- [Problem requirements]: Search the data below for the string "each" and copy all lines where it shows up.

#####

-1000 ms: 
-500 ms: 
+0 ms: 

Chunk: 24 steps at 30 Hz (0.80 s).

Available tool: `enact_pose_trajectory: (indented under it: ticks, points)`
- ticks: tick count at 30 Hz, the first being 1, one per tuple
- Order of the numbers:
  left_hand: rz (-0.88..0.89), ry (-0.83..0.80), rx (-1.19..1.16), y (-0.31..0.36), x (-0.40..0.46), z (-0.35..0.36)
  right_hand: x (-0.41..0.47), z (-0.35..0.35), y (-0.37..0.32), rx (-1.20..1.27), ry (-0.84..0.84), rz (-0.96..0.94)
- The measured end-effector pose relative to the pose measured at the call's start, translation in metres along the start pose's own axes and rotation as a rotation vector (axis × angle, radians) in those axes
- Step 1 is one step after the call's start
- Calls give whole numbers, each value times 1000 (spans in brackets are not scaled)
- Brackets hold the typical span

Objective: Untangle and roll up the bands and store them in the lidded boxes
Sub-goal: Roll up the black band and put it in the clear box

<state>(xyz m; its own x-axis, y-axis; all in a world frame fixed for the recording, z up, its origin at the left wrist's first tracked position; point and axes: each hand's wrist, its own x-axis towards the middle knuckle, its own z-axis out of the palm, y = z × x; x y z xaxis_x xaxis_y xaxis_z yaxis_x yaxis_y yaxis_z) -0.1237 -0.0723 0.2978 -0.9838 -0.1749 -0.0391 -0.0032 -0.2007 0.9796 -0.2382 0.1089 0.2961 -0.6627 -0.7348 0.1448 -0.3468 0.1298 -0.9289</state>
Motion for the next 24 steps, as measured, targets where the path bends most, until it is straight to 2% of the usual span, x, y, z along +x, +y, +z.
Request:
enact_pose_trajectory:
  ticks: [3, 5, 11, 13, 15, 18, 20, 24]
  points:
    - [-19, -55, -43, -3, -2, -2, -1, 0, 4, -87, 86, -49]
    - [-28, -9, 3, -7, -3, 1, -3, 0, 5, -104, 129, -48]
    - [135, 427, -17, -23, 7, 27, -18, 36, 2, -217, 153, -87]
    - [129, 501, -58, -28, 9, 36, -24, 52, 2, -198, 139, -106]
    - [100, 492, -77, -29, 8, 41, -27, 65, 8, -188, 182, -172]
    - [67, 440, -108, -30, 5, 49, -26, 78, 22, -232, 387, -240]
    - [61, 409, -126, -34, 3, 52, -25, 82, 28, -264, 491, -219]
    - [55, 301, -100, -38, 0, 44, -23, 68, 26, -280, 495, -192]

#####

- [Exercise response]:
- Calls give whole numbers, each value times 1000 (spans in brackets are not scaled)
<state>(xyz m; its own x-axis, y-axis; all in a world frame fixed for the recording, z up, its origin at the left wrist's first tracked position; point and axes: each hand's wrist, its own x-axis towards the middle knuckle, its own z-axis out of the palm, y = z × x; x y z xaxis_x xaxis_y xaxis_z yaxis_x yaxis_y yaxis_z) -0.1237 -0.0723 0.2978 -0.9838 -0.1749 -0.0391 -0.0032 -0.2007 0.9796 -0.2382 0.1089 0.2961 -0.6627 -0.7348 0.1448 -0.3468 0.1298 -0.9289</state>

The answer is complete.